--Que veux-tu?
--Mon ours est mon gagne-pain... vous allez le faire étrangler...
--Et moi, hi... hi... est-ce que je ne m'expose pas à voir... les deux meilleurs chiens de ma meute déchirés... à coups de griffes... puisque tu dis ton ours féroce?
--Seigneur, vos chiens ne vous font pas vivre! et mon ours est mon gagne-pain...

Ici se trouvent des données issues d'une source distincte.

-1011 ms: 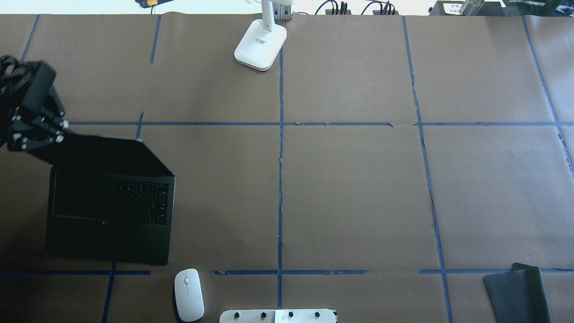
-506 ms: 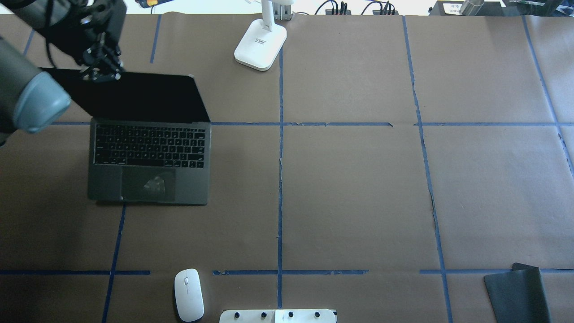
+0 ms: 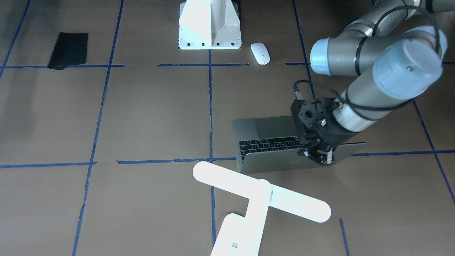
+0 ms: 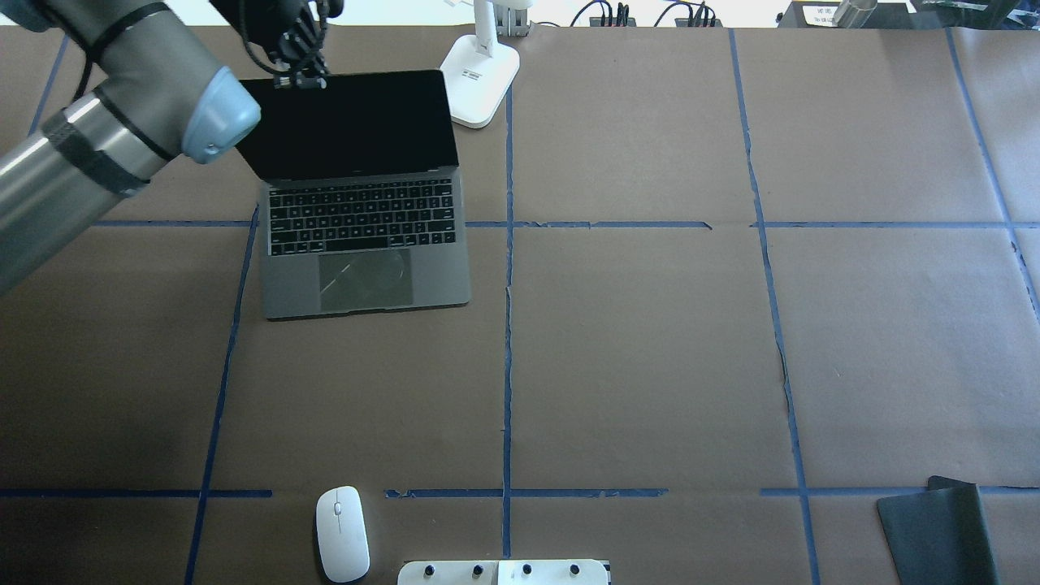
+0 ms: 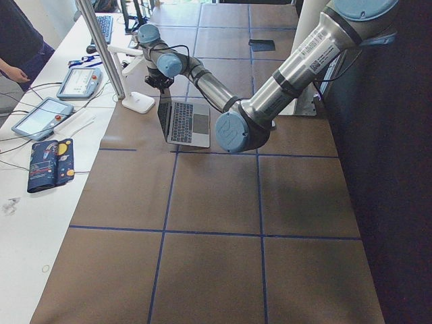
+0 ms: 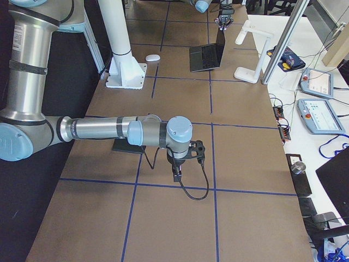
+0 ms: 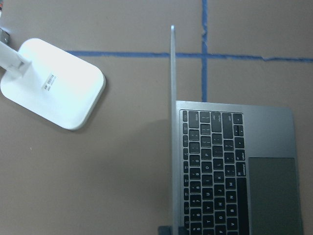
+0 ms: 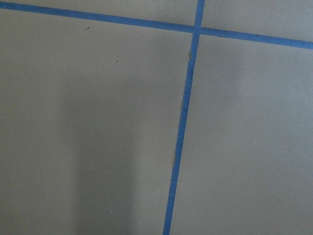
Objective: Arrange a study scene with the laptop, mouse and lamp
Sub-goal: 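Slide the laptop with the left gripper toward the white lamp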
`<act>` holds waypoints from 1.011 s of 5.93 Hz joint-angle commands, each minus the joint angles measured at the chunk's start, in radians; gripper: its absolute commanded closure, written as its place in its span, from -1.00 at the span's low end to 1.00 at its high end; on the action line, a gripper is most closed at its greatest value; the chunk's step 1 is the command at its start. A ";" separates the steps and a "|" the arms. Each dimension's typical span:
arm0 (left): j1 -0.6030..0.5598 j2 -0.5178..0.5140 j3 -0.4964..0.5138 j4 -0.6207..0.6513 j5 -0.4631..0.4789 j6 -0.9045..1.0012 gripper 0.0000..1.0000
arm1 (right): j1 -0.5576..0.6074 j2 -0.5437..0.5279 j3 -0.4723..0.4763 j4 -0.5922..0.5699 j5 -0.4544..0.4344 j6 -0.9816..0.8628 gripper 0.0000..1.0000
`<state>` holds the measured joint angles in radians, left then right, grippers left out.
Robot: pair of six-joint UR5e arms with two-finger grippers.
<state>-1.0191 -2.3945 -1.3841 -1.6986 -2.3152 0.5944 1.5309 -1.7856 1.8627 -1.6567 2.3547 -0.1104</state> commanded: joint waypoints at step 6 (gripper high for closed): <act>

--Oserais-tu résister à ma volonté?
--Ô grand prince!--reprit Karadeuk toujours agenouillé en se tournant vers Chram,--un pauvre vieillard s'adresse à votre gloire; un mot de vous à ce clarissime seigneur, qui vous respecte comme fils de son roi, et il renonce à son projet... Je vous le jure par mon salut! les autres tours de mon ours vous divertiront cent fois davantage que ce combat sanglant qui va me priver de mon gagne-pain...
--Allons, relève-toi... je ne t'empêcherai pas de gagner ton pain...
--Grâces vous soient rendues, grand roi! mon ours est sauvé.
Les paroles de Chram soulevèrent de violents murmures parmi les leudes du comte; non-seulement ils se voyaient privés d'un spectacle réjouissant pour eux, mais ils se croyaient de nouveau rabaissés dans la personne de leur patron.
--Chram n'est pas roi dans ce burg, dis-lui donc cela, Neroweg,--s'écria Sigefrid, l'un des provocateurs de la dispute à peine étouffée au moment de l'entrée de Karadeuk et de son ours.--Non, le roi Chram ne peut, par caprice, nous priver d'un divertissement qu'il te plaît de nous donner, Neroweg, et dont il nous plaît de jouir.